His work-roughened hand gripped her throat. “Try that again and you won’t live long enough to fulfill your seven days which would be a crying shame.”
CHAPTER TWENTY
Wade let the ringing continue until voicemail picked up his call. “Emily, call me. I’m worried.” He disconnected. It was the second time he’d called and she hadn’t answered.
He dialed Gavin. “I need Sandra’s number.” His friend spit it out and he called Sandra. The call rang until voicemail picked it up. He called Gavin back. “Can you trace her phone?”
“Sure. Why?”
“I can’t find Emily. She’s not answering her phone. I tried Sandra, and she didn’t answer either.”
“Sure. I’ll text you with the GPS coordinates, and I’ll meet you there shortly.”
“You don’t think I’m overreacting.”
“Not at all. Sandra wouldn’t ignore your calls. Either they’re in a dead spot, or they’re in trouble. Considering what happened to Jamie, we shouldn’t wait around to see which it is.”
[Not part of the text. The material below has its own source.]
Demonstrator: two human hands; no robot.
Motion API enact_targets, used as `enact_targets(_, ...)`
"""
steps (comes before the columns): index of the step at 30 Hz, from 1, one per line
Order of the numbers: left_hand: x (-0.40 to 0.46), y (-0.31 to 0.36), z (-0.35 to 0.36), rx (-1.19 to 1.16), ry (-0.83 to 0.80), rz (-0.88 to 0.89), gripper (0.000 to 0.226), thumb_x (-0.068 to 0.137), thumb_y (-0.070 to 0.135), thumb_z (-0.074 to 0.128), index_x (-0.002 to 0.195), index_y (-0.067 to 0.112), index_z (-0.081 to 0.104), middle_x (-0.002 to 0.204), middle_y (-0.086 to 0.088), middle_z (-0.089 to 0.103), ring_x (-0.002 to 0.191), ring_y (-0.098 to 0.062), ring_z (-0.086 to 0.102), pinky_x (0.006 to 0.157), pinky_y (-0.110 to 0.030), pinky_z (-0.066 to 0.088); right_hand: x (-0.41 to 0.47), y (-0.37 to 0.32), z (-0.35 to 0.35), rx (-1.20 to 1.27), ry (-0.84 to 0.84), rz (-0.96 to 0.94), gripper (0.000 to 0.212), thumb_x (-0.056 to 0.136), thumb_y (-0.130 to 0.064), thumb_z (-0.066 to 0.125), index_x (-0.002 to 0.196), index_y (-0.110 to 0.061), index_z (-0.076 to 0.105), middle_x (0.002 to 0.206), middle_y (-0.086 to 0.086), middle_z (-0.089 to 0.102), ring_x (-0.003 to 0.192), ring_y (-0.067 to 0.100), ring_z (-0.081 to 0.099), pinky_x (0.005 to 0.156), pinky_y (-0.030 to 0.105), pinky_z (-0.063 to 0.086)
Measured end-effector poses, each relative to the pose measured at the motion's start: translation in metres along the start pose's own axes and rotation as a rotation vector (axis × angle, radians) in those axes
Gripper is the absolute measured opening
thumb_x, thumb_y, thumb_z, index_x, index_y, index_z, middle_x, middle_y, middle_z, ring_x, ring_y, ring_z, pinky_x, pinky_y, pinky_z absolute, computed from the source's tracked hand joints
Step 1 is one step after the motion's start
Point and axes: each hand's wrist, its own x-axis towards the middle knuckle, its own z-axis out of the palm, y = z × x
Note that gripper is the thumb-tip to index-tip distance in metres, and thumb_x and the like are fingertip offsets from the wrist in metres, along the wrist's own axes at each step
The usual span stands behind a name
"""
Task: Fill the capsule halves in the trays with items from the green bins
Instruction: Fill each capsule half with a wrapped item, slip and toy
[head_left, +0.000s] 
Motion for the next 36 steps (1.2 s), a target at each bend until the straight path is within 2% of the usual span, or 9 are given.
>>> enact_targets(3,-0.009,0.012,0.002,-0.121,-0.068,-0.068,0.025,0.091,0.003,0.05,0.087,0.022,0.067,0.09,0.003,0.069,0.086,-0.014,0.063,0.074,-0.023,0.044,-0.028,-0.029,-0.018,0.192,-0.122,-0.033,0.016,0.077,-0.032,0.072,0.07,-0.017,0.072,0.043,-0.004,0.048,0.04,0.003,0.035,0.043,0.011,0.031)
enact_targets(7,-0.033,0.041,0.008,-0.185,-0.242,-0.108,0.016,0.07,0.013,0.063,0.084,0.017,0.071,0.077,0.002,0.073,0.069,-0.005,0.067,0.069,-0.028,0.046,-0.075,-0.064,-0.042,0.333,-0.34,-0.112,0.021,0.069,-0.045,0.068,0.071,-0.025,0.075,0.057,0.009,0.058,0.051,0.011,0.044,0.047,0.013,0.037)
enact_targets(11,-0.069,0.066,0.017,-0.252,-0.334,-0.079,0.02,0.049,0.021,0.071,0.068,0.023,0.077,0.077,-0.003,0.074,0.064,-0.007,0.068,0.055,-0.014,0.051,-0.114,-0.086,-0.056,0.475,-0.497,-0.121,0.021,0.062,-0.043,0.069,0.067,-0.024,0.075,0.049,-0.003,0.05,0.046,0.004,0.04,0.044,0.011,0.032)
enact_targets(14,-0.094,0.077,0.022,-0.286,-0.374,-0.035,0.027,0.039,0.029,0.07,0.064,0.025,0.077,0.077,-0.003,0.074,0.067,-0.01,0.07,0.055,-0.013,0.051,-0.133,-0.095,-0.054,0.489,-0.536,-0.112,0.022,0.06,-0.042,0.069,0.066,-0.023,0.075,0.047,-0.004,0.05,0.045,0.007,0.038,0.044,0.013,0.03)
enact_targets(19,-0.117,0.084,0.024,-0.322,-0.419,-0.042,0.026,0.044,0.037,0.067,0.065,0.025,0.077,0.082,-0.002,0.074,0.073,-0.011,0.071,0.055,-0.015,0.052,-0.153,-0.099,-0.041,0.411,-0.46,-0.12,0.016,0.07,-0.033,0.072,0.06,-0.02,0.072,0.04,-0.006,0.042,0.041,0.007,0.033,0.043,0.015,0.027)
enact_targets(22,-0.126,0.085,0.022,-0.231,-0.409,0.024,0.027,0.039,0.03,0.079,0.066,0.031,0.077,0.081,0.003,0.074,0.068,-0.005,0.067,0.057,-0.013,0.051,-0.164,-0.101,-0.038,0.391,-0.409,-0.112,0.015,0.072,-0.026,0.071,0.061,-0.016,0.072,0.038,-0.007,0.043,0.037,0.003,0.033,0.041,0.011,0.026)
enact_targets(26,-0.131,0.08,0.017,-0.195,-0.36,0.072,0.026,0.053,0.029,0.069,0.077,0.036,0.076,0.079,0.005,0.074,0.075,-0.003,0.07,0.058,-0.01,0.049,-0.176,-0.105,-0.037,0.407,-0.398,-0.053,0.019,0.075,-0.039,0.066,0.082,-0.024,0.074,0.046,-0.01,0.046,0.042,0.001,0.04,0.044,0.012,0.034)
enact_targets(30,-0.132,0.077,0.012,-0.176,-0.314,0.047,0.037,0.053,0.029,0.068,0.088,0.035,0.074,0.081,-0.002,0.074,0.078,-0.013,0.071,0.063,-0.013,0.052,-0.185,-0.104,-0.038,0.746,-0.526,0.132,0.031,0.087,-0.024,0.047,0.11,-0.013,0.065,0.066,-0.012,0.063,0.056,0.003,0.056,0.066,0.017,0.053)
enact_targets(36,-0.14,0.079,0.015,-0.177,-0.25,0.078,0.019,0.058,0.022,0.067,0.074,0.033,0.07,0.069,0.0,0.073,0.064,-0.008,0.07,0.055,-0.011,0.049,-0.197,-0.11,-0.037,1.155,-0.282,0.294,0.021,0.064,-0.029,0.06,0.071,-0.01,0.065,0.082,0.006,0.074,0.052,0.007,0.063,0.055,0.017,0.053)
Worry gnawed at Wade’s gut as he waited for the coordinates. Less than two minutes later, the text came through. He set his phone to take him there, and ten minutes later, heturned onto a dirt road surrounded by thick forest. He’d driven another three minutes down the windy dirt road, avoiding as many of the ruts as he could when he came upon Sandra’s vehicle. He stopped his car in the middle of the road and hopped out. He walked closer and froze when he saw her lying there. There was a tiny wound in the center of her forehead and an ever-widening puddle of blood beneath her. He knew it was a kill shot, but he checked her pulse anyway. Nothing.
He called it in and searched the area while he waited for Gavin and backup to arrive. The monster who’d butchered Jamie had Emily, and there wasn’t a thing he could do to protect her now. If he didn’t figure out where she was, she’d be his next victim.
Wade called Austin.Voicemail. Was every ranger in the park missing? He dialed again, and it connected.
“What’s up? I’m kind of in the middle of a crisis.”
“There is no ‘kind of’ about it. Emily’s bodyguard is dead, and Emily is missing.”
“Her, too?” Austin swore under his breath. “I told her to stay with Pete. Why didn’t she listen?”
“Give me Pete’s number.”
Austin rattled it off, and Wade tried calling. He growled low in his throat when he didn’t receive an answer. If Sandra was murdered, maybe Pete was attacked, too. He could’ve been tossed out the side of the vehicle. Injured or worse. Or he could be the killer. The possibility had occurred to him over the course of the investigation, but he’d dismissed it.
When the uniformed troopers arrived, Wade drove away from the scene. He needed to clear his head. They had to wait forthe medical examiner anyway. Before he realized what he was doing, he was sitting on the side of the highway with his phone in hand.
“Lieutenant?”
“What’s up, Wade? Are you investigating the scene you called in?”
“No. Ranger Davis is missing, so I’m investigating her disappearance.”
“What can I do to help?”
“Emily was with Pete Cunningham when she disappeared.”
“Are you suggesting what I think you are?”
“John Cunningham took the donations at Senator Martin’s galas, but her son Pete was at the events, as well. He would’ve met the same women his cousin did, and he was supposed to be going with Ranger Davis to drop off an owl at a rehab center when she disappeared.”
“Sounds like conjecture.”
“I know, but we knew Senator Martin was the link. Pete Cunningham was so helpful he was barely on my radar. It was a huge blunder on my part. There was circumstantial evidence I dismissed along the way. Pete worked with the judge, he was the one to find Lorraine Moore’s body at Boulder Field, he removed the memory cards from the game cameras before we could check them, and he sent me on a wild goose chase investigating a truck seen at the park.” It seemed obvious when he said it out loud. He’d been so busy investigating Parsons, he’d missed it.
“Are you sure about this?”
“I’m not sure about anything.”
“What about Swartz? How do you know he isn’t your guy?”